Luxury brands are famously persnickity about where their products are sold, how much they’re sold for, and how those items are merchandised — that’s all part of their branding. So it’s not at all surprising that a lot of them — Louis Vuitton, Chanel, etc — refuse to partner with flash sale sites like Gilt Group or RueLaLa. And that’s also why, when one of those sites claims to be selling them, like OohILove did with Louis Vuitton, most savvy shoppers raise the red flag and wonder if maybe there isn’t something fishy going on.
To avoid the stink, most of the more reputable sites, like Gilt, RueLaLa, and HauteLook, toe the party line and only source products that come directly from the brands themselves — in other words: they don’t sell brand that don’t want to be sold. Which is why we were especially surprised to read that Cartier — one of the most strictly managed brands out there — is suing Haute Look for $2 million.
According to court documents — of which Fashionista has posted copies — Cartier has accused the e-tailer of selling used products without their permission.
Cartier claimed that HauteLook has sold used Cartier watches despite maintaining on its website that it “never” sells “secondhand merchandise, ever.”
It also said HauteLook has also sold Cartier goods that were damaged, were shipped in the wrong packaging, or carried defaced authenticity certificates, and sometimes included a Cartier warranty booklet though the warranty did not apply.

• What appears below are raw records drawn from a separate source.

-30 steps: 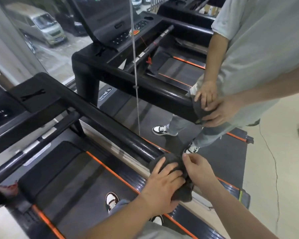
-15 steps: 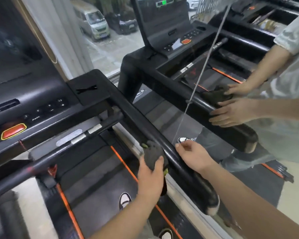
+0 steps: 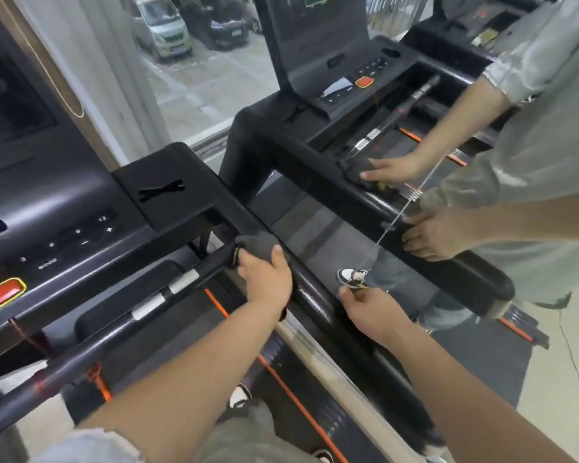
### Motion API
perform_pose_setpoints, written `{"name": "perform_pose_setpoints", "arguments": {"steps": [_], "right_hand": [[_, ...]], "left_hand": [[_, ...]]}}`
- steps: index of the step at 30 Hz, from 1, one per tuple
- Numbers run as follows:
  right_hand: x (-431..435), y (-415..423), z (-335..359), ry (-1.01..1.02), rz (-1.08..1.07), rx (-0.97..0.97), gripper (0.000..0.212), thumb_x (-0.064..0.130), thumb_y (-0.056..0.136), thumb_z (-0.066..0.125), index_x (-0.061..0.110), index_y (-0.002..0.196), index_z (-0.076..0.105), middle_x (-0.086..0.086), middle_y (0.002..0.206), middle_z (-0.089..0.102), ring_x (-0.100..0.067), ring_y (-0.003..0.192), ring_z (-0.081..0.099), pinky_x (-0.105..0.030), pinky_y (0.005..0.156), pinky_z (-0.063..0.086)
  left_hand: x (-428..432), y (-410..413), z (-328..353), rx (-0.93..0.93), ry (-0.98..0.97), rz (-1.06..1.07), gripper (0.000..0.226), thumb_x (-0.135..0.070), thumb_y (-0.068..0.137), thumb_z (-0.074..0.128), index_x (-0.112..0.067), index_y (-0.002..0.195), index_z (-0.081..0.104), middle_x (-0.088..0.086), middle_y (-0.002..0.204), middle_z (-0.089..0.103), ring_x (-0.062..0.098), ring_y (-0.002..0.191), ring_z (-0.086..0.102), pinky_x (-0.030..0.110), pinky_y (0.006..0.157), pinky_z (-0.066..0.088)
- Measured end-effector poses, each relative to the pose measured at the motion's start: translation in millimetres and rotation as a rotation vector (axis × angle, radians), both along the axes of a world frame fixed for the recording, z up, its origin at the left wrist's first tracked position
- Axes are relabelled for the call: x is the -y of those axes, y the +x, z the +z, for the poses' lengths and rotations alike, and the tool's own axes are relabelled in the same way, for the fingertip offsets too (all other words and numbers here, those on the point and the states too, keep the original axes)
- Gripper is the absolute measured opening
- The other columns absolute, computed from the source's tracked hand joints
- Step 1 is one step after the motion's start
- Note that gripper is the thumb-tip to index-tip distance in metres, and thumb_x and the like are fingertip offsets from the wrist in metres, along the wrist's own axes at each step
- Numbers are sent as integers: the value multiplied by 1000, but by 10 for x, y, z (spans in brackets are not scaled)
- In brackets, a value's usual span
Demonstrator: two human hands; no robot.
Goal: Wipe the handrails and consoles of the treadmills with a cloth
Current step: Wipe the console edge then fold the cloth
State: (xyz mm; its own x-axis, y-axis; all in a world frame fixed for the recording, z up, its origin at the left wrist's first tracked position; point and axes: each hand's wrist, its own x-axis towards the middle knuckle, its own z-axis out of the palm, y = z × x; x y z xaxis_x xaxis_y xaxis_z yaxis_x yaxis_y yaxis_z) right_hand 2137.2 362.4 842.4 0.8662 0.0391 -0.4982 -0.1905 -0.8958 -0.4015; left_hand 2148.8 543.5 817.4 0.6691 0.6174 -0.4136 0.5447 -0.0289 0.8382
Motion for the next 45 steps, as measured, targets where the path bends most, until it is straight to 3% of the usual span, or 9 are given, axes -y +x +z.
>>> {"name": "perform_pose_setpoints", "arguments": {"steps": [7,13,15,18,24,29,36,41,45], "right_hand": [[-18,-37,-1,25,-42,15,55,56,102,45,12,82,70,-7,85,72,-28,90,67,-33,82,49],[173,-285,24,250,-86,-21,53,54,103,46,19,73,70,8,72,69,-10,76,63,-22,73,47],[255,-402,64,332,-76,37,43,48,105,48,20,81,72,8,77,71,-7,80,65,-15,73,44],[469,-597,35,289,-89,149,43,49,104,48,14,98,73,-1,90,75,-15,90,68,-31,84,50],[1145,-1186,-77,113,-244,126,58,50,106,38,11,65,49,-3,61,56,-27,71,60,-35,64,40],[1573,-1626,-169,208,-408,165,58,45,106,44,2,71,58,-11,69,65,-33,76,62,-41,74,47],[1879,-1996,-92,322,-543,287,39,43,97,64,11,75,63,-3,66,66,-25,73,63,-41,77,51],[2003,-2174,213,626,-698,414,45,49,100,58,6,88,64,-16,81,66,-32,74,60,-44,73,52],[1845,-2179,199,790,-777,365,30,48,105,49,26,104,68,7,99,73,-9,95,67,-31,86,52]], "left_hand": [[614,-625,-301,30,12,-64,95,-70,88,44,-8,156,21,27,148,37,47,137,42,55,111,40],[792,-949,-243,27,-88,-197,83,-50,99,56,-1,157,21,25,155,33,35,146,34,33,119,28],[575,-710,-242,-15,-84,-158,78,-47,102,54,-2,156,20,24,155,36,36,144,37,35,117,31],[327,-515,-142,-55,-188,-26,83,-54,103,48,-8,161,10,16,156,39,35,139,44,39,116,35],[1062,-988,-134,-25,-416,256,77,-56,99,54,-16,158,25,11,152,46,33,134,50,43,116,38],[2220,-1871,-167,-155,-355,166,67,-43,99,61,-1,145,38,23,141,56,39,126,57,40,106,43],[2279,-2241,124,-315,-772,-160,51,-63,85,67,-22,116,65,7,103,78,30,91,77,53,83,63],[2214,-2136,578,156,-415,-734,37,-60,86,70,-41,118,69,-15,112,75,6,108,70,39,102,53],[2230,-1885,440,14,91,-1093,65,-86,82,45,-39,121,67,-8,122,63,10,121,58,37,107,48]]}}
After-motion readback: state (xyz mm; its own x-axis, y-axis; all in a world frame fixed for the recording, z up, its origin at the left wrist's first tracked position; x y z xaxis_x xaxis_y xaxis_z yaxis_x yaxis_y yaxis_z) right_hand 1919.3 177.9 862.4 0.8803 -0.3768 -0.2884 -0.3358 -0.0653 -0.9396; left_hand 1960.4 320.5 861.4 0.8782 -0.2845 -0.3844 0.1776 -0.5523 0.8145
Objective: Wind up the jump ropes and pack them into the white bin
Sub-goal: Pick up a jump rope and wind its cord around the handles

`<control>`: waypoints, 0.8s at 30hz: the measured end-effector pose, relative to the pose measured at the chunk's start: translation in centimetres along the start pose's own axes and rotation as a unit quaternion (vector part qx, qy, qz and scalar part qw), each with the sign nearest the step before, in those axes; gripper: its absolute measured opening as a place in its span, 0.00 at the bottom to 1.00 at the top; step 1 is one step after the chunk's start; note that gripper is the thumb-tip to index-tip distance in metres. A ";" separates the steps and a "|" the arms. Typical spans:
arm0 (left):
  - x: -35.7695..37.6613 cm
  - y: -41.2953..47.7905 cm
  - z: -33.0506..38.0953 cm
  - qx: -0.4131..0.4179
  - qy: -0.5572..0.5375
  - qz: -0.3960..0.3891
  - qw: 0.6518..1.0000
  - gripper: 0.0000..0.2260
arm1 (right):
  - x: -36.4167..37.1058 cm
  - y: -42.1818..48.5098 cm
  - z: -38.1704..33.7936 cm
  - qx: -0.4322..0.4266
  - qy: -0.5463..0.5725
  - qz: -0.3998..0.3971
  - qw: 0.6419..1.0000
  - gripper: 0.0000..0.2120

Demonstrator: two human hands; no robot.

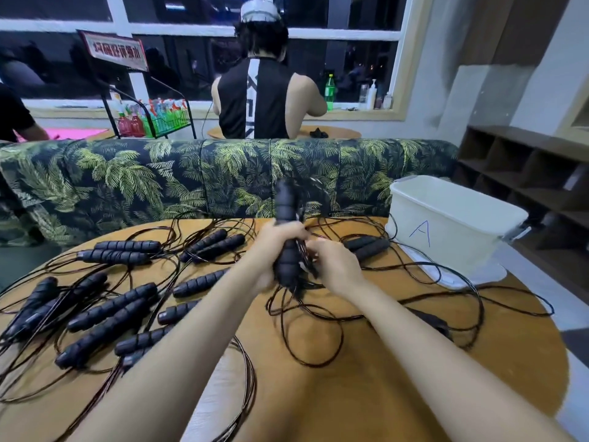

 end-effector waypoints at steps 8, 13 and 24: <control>-6.3 1.2 8.7 0.065 -0.194 0.010 0.979 0.05 | -2.3 0.8 5.1 0.005 -0.060 -0.038 0.997 0.04; -10.7 0.2 12.4 0.216 -0.008 0.112 0.970 0.07 | -5.9 3.2 5.8 -0.040 -0.201 0.081 0.975 0.05; -3.0 0.9 -5.0 0.340 0.749 -0.047 0.566 0.16 | -0.2 0.8 14.0 -0.085 -0.372 -0.139 0.914 0.32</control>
Point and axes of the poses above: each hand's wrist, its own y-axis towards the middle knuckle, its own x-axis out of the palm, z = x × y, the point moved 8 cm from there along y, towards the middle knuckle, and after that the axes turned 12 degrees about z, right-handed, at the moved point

While Fashionista wonders if this is “a case of a big company picking on a little company,” we’re not so sure. If Haute Look promises, which they do, that their product is coming directly from the brand, and if that isn’t actually the case, then that’s a problem — though less so for Cartier, and more so for the customers. But we don’t blame Cartier for filing suit — that’s all part of managing a luxury brand, and why Cartier is so covetable in the first place.